Jérémy Scheurer, Jon Ander Campos, Jun Shern Chan, Angelica Chen, Kyunghyun Cho, Ethan Perez

  • Pretrained language models often do not perform tasks in ways that are in line with our preferences, e.g., generating offensive text or factually incorrect summaries. Recent work approaches the above issue by learning from a simple form of human evaluation: comparisons between pairs of model-generated task outputs. Comparison feedback conveys limited information about human preferences per human evaluation. Here, we propose to learn from natural language feedback, which conveys more information per human evaluation. We learn from language feedback on model outputs using a three-step learning algorithm. First, we condition the language model on the initial output and feedback to generate many refinements. Second, we choose the refinement with the highest similarity to the feedback. Third, we finetune a language model to maximize the likelihood of the chosen refinement given the input. In synthetic experiments, we first evaluate whether language models accurately incorporate feedback to produce refinements, finding that only large language models (175B parameters) do so. Using only 100 samples of human-written feedback, our learning algorithm finetunes a GPT-3 model to roughly human-level summarization ability.

Exploring Adversarial Attacks and Defenses in Vision Transformers trained with DINO

Javier Rando, Nasib Naimi, Thomas Baumann, Max Mathys

  • This work conducts the first analysis on the robustness against adversarial attacks on self-supervised Vision Transformers trained using DINO. First, we evaluate whether features learned through self-supervision are more robust to adversarial attacks than those emerging from supervised learning. Then, we present properties arising for attacks in the latent space. Finally, we evaluate whether three well-known defense strategies can increase adversarial robustness in downstream tasks by only fine-tuning the classification head to provide robustness even in view of limited compute resources. These defense strategies are: Adversarial Training, Ensemble Adversarial Training and Ensemble of Specialized Networks.

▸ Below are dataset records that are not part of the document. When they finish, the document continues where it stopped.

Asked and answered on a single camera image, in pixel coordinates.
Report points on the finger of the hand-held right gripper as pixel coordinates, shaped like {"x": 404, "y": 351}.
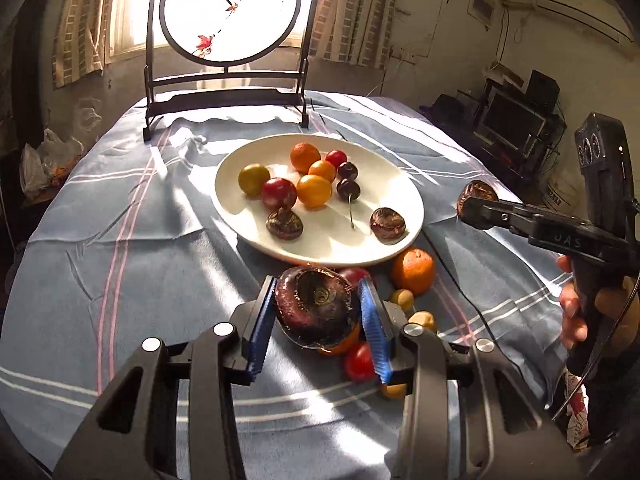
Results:
{"x": 500, "y": 215}

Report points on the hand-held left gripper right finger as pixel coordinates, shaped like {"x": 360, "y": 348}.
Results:
{"x": 377, "y": 345}

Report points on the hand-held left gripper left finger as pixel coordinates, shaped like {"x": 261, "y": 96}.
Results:
{"x": 260, "y": 340}

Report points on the dark brown water chestnut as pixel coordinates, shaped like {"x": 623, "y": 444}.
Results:
{"x": 315, "y": 305}
{"x": 284, "y": 223}
{"x": 387, "y": 225}
{"x": 477, "y": 192}

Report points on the white round plate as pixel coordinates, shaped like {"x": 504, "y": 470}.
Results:
{"x": 320, "y": 230}

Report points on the dark red plum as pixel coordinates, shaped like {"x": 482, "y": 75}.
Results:
{"x": 359, "y": 361}
{"x": 278, "y": 194}
{"x": 348, "y": 189}
{"x": 347, "y": 170}
{"x": 356, "y": 275}

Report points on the yellow-green mandarin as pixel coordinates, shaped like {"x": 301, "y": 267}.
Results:
{"x": 254, "y": 179}

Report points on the small red plum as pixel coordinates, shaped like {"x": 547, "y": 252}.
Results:
{"x": 336, "y": 158}

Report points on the person's right hand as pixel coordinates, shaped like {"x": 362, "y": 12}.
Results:
{"x": 570, "y": 310}

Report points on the white bucket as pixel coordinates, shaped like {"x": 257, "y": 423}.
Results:
{"x": 562, "y": 190}

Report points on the small yellow fruit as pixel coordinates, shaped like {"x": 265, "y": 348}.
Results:
{"x": 422, "y": 320}
{"x": 402, "y": 299}

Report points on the computer monitor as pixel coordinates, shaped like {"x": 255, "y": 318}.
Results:
{"x": 510, "y": 120}

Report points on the blue striped tablecloth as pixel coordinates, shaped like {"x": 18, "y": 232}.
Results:
{"x": 150, "y": 285}

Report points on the black speaker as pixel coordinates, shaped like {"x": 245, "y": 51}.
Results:
{"x": 542, "y": 90}

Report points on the white box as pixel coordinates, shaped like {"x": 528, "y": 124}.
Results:
{"x": 505, "y": 74}

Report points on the white air conditioner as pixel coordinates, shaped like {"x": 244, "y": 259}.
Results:
{"x": 580, "y": 7}

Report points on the checked curtain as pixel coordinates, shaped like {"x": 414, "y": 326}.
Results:
{"x": 355, "y": 10}
{"x": 80, "y": 25}

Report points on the white plastic bag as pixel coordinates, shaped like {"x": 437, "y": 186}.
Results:
{"x": 50, "y": 160}

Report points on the clear plastic bag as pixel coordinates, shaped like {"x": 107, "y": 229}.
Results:
{"x": 90, "y": 116}

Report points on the dark framed bird painting screen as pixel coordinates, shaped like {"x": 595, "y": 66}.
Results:
{"x": 230, "y": 10}

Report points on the bright window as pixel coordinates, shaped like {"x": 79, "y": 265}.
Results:
{"x": 132, "y": 5}

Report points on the wall socket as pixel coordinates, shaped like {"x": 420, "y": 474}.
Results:
{"x": 402, "y": 55}

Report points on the wall vent panel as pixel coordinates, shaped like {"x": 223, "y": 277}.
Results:
{"x": 481, "y": 4}

Challenges for Using Impact Regularizers to Avoid Negative Side Effects

David Lindner, Kyle Matoba, Alexander Meulemans

  • Designing reward functions for reinforcement learning is difficult: besides specifying which behavior is rewarded for a task, the reward also has to discourage undesired outcomes. Misspecified reward functions can lead to unintended negative side effects, and overall unsafe behavior. To overcome this problem, recent work proposed to augment the specified reward function with an impact regularizer that discourages behavior that has a big impact on the environment. Although initial results with impact regularizers seem promising in mitigating some types of side effects, important challenges remain. In this paper, we examine the main current challenges of impact regularizers and relate them to fundamental design decisions. We discuss in detail which challenges recent approaches address and which remain unsolved. Finally, we explore promising directions to overcome the unsolved challenges in preventing negative side effects with impact regularizers.